More than 10 years ago, The Straits Times featured in its Life! section a lengthy debate between me, as an academic economist, and Dr Ho Hua Chew, who was at that time president of the Nature Society of Singapore, on precisely the issues discussed today (ST, Oct 29, 1992).
My frustration comes as a result of not seeing more that could have been done to solve, or perhaps more aptly handle, such environmental concerns by the use of well-known and established methods taught in all environmental economics courses across much of the developed world.
In the 1992 article, I explained the merits of techniques such as cost-benefit analysis, valuation of non-market environmental goods and impact analysis in dealing with such problems. It is important, in my view, to attempt to place money values on the environment where it is affected by development projects. It is only by putting such things on a common plate, by deriving values in dollar terms, that some means of comparison and relative worth of projects and policies can be assessed inclusively.
There is not much advantage in listing, as is done traditionally by most nature societies, all the so-called biodiversity and species that face extinction in an attempt to stop a proposed project. On the one hand, there is a development project worth, say, $50 million. On the other, there is a list of 10,000 species of birds, 8,500 types of insects, more than 2,000 species of trees and so on. How is one to make much meaningful sense of this, let alone weigh the merits of the project?
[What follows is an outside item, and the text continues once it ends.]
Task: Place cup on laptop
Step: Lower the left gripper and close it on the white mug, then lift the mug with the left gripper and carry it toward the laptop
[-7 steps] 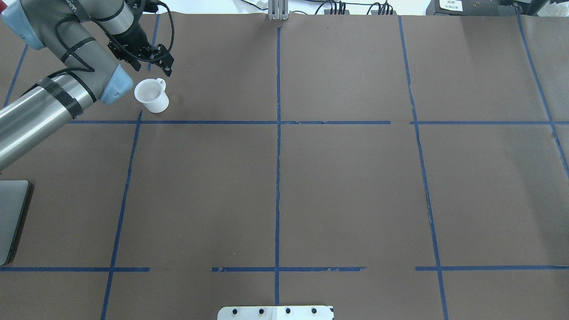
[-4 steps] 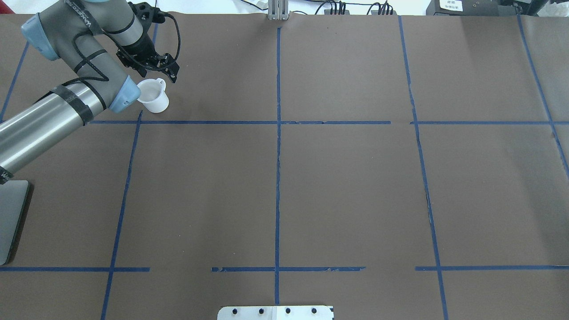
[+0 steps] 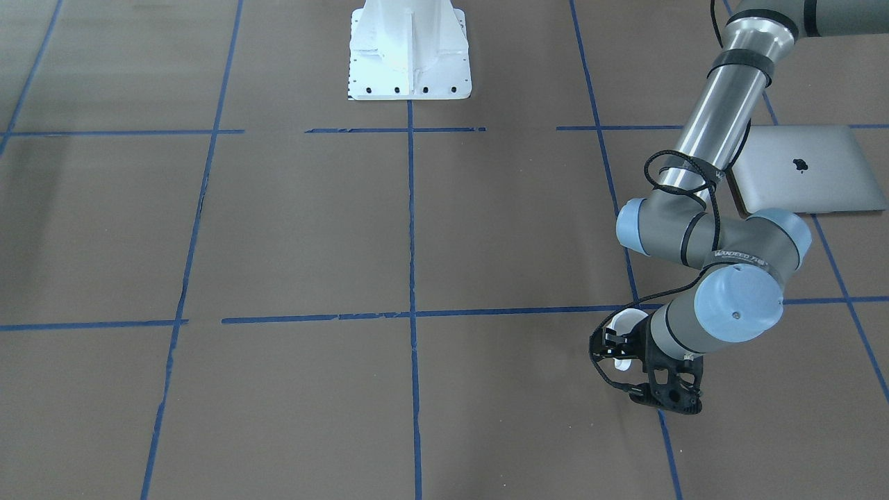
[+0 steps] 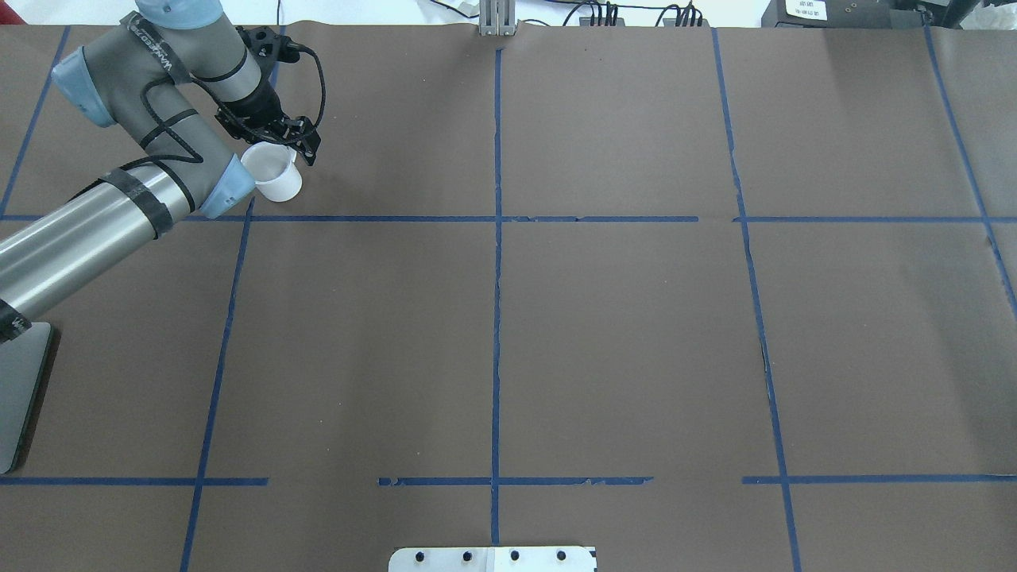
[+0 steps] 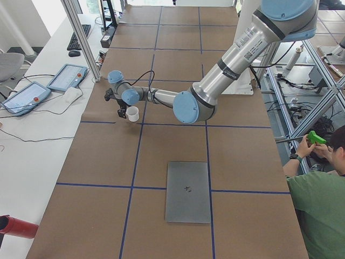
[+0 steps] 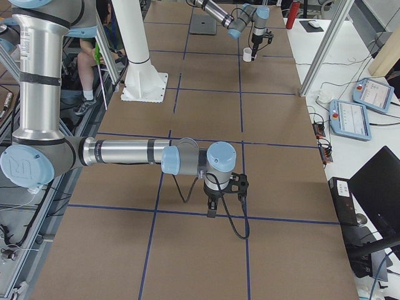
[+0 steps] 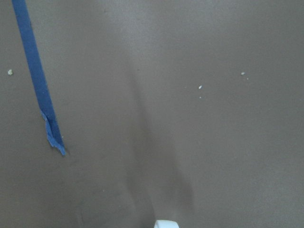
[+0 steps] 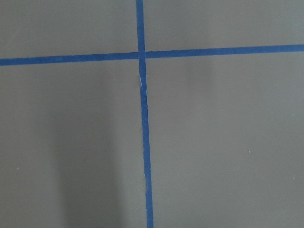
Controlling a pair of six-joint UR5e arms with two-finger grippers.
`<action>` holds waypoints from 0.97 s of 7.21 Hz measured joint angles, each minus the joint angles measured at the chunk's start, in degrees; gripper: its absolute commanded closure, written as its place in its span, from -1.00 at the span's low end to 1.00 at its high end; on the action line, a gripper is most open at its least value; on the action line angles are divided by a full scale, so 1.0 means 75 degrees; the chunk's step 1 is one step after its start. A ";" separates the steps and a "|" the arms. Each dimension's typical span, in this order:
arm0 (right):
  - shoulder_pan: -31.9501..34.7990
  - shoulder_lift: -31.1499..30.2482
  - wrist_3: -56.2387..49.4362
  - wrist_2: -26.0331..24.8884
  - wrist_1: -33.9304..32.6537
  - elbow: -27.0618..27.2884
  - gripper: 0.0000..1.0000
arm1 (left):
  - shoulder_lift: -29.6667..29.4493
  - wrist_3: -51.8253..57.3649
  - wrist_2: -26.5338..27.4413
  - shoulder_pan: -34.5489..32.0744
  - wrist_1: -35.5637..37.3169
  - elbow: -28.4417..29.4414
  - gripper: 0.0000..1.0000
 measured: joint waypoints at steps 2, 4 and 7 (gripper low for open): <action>0.0000 0.0000 0.0000 0.0000 0.0000 0.0000 -1.00 | -0.0009 -0.0074 0.0000 0.0004 -0.0019 0.0015 1.00; 0.0000 0.0000 0.0000 0.0000 0.0000 0.0000 -1.00 | -0.0033 -0.0488 -0.0008 -0.0077 0.0005 -0.0059 1.00; 0.0000 0.0000 0.0000 0.0000 0.0000 0.0000 -1.00 | 0.0320 -0.0351 -0.0085 -0.0639 0.0707 -0.0960 1.00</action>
The article by Mr Asad Latif on the economy versus the environment makes more sense in creating awareness that we, as a society, cannot have a so-called 'free lunch' in getting more growth ('Economy v environment? No, it's about achieving balance'; ST, Jan 26). There have to be some sacrifices but more pertinently, there is a need to balance further growth (and with it, employment, consumer goods and so on) with preserving or enhancing nature.
It is important to remind ourselves that Singapore is a land-scarce country and at the same time realise that as more land is devoted to projects, the remaining pristine environment gets smaller.
Ultimately, it depends on what a society wants: more nature or more urbanisation (both have benefits). However, the test of the relative worth of each new project should be based on the economic science of common sense in valuing and comparing in a systematic way the benefits and costs of each proposal.